Henry Fletcher

Personal information
- Born: 25 July 1882 Clay Cross, Derbyshire, England
- Died: 27 October 1937 (aged 55) Chaddesden, Derbyshire, England

Domestic team information
- 1907–1908: Derbyshire
- FC debut: 10 June 1907 Derbyshire v Sussex
- Last FC: 2 July 1908 Derbyshire v Kent

Career statistics
| Competition | First-class |
| Matches | 5 |
| Runs scored | 17 |
| Batting average | 2.12 |
| 100s/50s | 0/0 |
| Top score | 4 |
| Catches/stumpings | 2/– |
- Source: CricketArchive, July 2012

= Henry Fletcher (cricketer) =

English cricketer

Henry Fletcher (25 July 1882 — 27 October 1937) was an English cricketer who played for Derbyshire between 1907 and 1908.

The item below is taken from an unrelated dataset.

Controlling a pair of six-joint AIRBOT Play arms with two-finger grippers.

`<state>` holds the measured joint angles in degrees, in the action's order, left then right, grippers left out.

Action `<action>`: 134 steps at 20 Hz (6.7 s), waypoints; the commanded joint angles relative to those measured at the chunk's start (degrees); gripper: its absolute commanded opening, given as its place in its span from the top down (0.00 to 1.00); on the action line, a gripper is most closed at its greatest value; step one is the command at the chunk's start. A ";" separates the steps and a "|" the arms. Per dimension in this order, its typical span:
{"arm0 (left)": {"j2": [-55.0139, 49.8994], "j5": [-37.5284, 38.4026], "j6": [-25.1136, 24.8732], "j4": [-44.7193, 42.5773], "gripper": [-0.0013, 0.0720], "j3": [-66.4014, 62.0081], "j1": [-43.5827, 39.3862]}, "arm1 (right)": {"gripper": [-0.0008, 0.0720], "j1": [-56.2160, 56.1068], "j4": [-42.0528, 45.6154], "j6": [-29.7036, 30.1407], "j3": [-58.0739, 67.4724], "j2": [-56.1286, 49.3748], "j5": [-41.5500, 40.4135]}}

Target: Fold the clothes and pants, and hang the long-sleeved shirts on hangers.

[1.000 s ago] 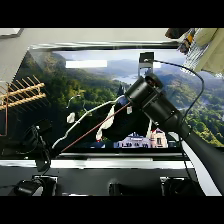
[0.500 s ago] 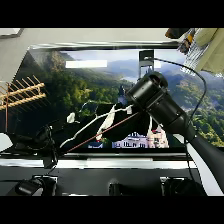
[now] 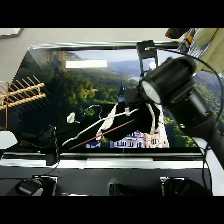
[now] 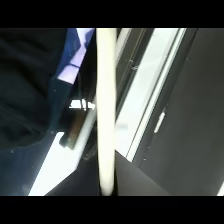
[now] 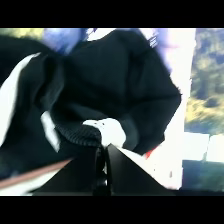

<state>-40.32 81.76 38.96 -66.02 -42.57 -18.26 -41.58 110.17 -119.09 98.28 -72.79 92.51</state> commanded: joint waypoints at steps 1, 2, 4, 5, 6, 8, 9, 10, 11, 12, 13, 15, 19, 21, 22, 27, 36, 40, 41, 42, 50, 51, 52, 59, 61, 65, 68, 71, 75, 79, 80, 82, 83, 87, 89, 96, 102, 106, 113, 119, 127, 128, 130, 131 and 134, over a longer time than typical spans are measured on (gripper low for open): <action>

Fletcher was born in Clay Cross, Derbyshire. He made his debut in a match against Sussex in 1907, and played in two further games during the 1907 season. He played two games in the 1908 season, his final game coming against Kent. Overall, he played 10 innings in 5 first-class matches, with a top score of 4.

Fletcher died in Chaddesden, Derbyshire at the age of 55.

Another Derbyshire cricketer, Thomas Fletcher, played for Derbyshire in 1906, though it is unclear as to whether the two were related. He is related to Hannah Fletcher, an English author.